Christine Falls, Mt. Rainier National Park

I hate these photo locations where you almost have to wait in line to get your shot. Christine Falls is perhaps one of the emost photographed waterfalls in the Pacific Northwest, due in part to the beautiful stone bridge above it, and the fact that it’s in a national park. But I thought it was worth my while to bump shoulders with other photographers for this shot. I focused strictly on the falls themselves, cropping out the bridge.

Using HDR technique created the little spotlights of falling water in the lower right corner, and enriched the brown of the rock in that corner, too. I like the way the reddish-brown rocks complement the blue-green water in the plunge pool.

Sunrise, Willamette Valley

Waking in the pre-dawn dark after a night of sleeping on Mary’s Peak, the highest mountain in the Coast Range, I followed a trail to a clearing, where I set up my tripod, attached the camera to it, then sat down and waited for the scene to reveal itself. The mountain on the horizon is Mt. Jefferson. The Willamette River, though you can’t see it in the photo, runs right to left through the middle distance, to meet the Columbia at Portland. The silvery clouds come from the Pacific. Perfect silence, except for the little voice in my head saying, “I want coffee. A latte. With big heaps of foam….”

And then the sky turned marmalade.

Click.

Goat Rocks Wilderness, Sunrise

The Goat Rocks Wilderness lies between Mt. Rainier and Mt. Adams in Washington. It’s a small range with a lot of orange rock, a wonderful anomaly in the Pacific Northwest, where black and gray volcanic rock predominates. It also has some dramatic broad, U-shaped, glacial valleys, far-flung flowerscapes, and mountain goats.

This is an HDR photo, taken early on an absolutely still morning after a night of merciless wind, steps away from my tent. I’m so pleased with the way the orange reflections in the water complement the bluish, shaded rocks.
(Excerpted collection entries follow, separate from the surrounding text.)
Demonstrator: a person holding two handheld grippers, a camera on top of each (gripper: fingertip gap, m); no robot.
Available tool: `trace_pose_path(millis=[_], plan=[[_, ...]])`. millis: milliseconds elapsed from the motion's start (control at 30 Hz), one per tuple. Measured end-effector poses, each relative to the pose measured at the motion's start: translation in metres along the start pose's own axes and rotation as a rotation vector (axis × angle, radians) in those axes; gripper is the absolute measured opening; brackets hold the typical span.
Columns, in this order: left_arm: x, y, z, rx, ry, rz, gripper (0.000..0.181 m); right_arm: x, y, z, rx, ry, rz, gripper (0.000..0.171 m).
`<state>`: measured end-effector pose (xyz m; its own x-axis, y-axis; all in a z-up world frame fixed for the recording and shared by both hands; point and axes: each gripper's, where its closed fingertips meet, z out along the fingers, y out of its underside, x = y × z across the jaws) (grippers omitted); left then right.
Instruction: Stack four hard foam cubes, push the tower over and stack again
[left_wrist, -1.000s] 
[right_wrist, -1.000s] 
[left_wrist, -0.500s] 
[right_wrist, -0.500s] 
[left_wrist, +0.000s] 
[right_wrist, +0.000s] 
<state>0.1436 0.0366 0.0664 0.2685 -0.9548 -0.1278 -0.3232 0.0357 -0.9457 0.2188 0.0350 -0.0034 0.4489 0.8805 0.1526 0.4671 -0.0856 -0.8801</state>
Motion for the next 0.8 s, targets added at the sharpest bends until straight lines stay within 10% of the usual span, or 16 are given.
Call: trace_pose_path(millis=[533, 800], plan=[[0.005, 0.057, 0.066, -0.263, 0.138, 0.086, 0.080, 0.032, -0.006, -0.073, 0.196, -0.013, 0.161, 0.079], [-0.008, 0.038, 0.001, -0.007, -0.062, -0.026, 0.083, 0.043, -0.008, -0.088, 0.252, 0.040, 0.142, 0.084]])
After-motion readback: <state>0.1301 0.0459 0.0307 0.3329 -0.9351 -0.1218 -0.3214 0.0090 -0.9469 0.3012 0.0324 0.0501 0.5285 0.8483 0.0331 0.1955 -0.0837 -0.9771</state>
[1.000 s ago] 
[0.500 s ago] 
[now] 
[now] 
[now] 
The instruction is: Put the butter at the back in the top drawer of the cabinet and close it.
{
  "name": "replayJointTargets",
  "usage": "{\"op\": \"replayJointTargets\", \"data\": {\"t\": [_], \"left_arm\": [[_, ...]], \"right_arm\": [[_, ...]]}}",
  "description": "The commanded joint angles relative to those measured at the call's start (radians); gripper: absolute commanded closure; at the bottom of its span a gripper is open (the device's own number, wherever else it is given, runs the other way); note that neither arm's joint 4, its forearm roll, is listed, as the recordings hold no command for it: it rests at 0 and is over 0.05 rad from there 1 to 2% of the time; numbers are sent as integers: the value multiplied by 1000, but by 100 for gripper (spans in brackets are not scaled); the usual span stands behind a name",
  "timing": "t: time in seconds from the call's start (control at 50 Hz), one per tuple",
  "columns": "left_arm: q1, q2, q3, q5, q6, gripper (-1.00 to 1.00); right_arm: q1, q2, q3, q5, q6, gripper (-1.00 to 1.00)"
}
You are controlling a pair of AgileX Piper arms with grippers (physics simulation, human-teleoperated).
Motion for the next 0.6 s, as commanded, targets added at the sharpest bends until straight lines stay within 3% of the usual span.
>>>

A Green Epiphany — Vermont

Dark clouds and dim light all weekend, and then, for about a half hour, the clouds opened up in one quarter of the sky, just enough to let in one blazing shaft of light. For a photographer in love with landscape, moments like these redeem whole days of dreary searching for drama, of settling for closeups of moldering leaves. The challenge then, at times when the land ignites like this, is to pay attention to the task at hand — the making of images — instead of simply going down on your knees with gratitude and praise.

Henry James in Venice

Drying laundry, Venice, Italy

“I know not whether it is because San Giorgio is so grandly conspicuous, with a great deal of worn, faded-looking brickwork; but for many persons the whole place has a kind of suffusion of rosiness. Asked what may be the leading color in the Venetian concert, we should inveterately say Pink, and yet without remembering after all that this elegant hue occurs very often. It is a faint, shimmering, airy, watery pink; the bright sea-light seems to flush with it and the pale whiteish-green of lagoon and canal to drink it in. There is indeed a great deal of very evident brickwork, which is never fresh or loud in color, but always burnt out, as it were, always exquisitely mild.”

Italian Hours, Henry James

Inaugural

Mary's Peak“The true harvest of my life is intangible — a little star dust caught, a portion of the rainbow I have clutched.”